5. FRAUD: Evidence: Damage. In such case, where the stock which the plaintiff was induced to sell was shown by the evidence to be worth more than he got for it, he was damaged by the fraud.

6. TRIALS: Expert Evidence. The answer of plaintiff's witness to a hypothetical question, which was changed to conform to the contention of defendants, giving the opinion of the witness, was not erroneously admitted.

7. TRIALS: Evidence: Cross-Examination. Where a party on cross-examination gave incompetent evidence which was responsive to the question asked, and no motion made to strike out his answer, no error occurred.

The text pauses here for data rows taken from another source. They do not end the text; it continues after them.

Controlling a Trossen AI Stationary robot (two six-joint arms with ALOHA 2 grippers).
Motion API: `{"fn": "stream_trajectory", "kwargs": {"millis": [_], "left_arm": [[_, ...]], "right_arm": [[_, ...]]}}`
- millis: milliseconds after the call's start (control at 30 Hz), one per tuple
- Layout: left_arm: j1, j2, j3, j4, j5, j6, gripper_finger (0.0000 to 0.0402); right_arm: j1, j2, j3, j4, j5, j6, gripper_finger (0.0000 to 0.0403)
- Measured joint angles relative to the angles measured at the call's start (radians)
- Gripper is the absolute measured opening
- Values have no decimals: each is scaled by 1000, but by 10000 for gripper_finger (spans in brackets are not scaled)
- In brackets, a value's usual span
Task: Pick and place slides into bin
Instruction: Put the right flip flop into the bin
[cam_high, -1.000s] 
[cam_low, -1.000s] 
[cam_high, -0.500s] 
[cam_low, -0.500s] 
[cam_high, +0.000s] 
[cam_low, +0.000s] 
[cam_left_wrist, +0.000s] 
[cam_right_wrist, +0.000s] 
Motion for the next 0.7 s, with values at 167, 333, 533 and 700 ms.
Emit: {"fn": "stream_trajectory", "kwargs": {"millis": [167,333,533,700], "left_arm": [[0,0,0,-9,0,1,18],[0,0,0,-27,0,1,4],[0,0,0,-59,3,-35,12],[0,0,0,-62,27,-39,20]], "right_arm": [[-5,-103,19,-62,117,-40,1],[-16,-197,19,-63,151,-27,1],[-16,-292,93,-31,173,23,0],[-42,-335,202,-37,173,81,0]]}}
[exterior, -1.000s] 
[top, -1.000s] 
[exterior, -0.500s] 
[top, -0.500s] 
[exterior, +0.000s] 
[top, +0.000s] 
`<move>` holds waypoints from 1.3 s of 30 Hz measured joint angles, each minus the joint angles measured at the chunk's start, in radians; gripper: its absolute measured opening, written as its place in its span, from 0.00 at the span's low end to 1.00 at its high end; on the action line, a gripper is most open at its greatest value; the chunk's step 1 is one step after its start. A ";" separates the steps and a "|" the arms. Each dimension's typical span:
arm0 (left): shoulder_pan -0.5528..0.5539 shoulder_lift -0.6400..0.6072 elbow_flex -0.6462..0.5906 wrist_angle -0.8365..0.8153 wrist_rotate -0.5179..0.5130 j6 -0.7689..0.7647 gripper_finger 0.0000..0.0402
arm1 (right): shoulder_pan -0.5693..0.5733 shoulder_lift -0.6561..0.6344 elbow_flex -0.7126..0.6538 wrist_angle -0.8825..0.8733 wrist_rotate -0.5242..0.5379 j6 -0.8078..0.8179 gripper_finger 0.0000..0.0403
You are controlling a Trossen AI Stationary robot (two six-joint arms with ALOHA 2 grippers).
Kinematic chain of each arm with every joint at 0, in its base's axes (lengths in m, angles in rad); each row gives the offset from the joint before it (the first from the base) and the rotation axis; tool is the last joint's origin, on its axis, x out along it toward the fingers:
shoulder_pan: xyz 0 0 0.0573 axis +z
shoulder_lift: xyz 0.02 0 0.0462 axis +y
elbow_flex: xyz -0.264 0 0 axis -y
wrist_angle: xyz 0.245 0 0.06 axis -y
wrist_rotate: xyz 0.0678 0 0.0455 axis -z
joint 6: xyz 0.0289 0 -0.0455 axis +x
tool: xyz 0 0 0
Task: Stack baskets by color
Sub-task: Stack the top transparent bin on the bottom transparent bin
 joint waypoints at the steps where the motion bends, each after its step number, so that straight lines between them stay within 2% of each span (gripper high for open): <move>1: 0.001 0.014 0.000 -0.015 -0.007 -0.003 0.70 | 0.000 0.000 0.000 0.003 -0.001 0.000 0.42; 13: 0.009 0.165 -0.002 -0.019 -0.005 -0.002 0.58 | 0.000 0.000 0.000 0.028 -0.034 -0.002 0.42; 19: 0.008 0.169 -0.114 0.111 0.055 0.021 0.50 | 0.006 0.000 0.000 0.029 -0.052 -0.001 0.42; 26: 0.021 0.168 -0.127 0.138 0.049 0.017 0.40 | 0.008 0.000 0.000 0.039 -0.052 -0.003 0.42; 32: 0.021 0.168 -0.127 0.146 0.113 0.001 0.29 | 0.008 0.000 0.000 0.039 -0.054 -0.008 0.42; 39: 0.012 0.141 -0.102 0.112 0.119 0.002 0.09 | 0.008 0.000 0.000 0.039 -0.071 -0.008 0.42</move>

8. FRAUD: Evidence. Where plaintiff was induced to sell his stock in a corporation by reason of fraudulent representations as to its value, evidence that employees of the company agreed to buy stock in the company from the third person who claimed to be the only purchaser of plaintiff's stock and where the evidence that such employees concealed from the plaintiff that they owned stock was admitted without objection, the court did not err in refusing an instruction withdrawing the evidence of such agreement.

9. TRIALS: Fraud: Instruction. In an action for fraud where the plaintiff was induced to give an option for the sale of his stock in a corporation and later sold the stock, and where several employees of the company were joined as defendants, an instruction telling the jury that, if the defendants were jointly interested in all negotiations which led to the sale of the stock, the representations of a defendant was the representation of all defendants was not erroneous, when the evidence showed that all the defendants were jointly interested in all the negotiations and the instruction was so framed that the jury must have understood that they were required to so find.

10. TRIALS: Fraud. In such case an instruction authorizing a verdict for plaintiff if the defendants in furtherance of their fraudulent purpose made representations as set out in other instructions mentioned, and the verdict should be against each of the defendants who participated in procuring plaintiff's stock through the means aforesaid was not erroneous because the words "through the means aforesaid" referred to the representations in the other instructions mentioned.

Appeal from Circuit Court of St. Louis City. — Hon. James F. Green, Judge.

AFFIRMED.

Buder Buder and J. Hugo Grimm for appellants.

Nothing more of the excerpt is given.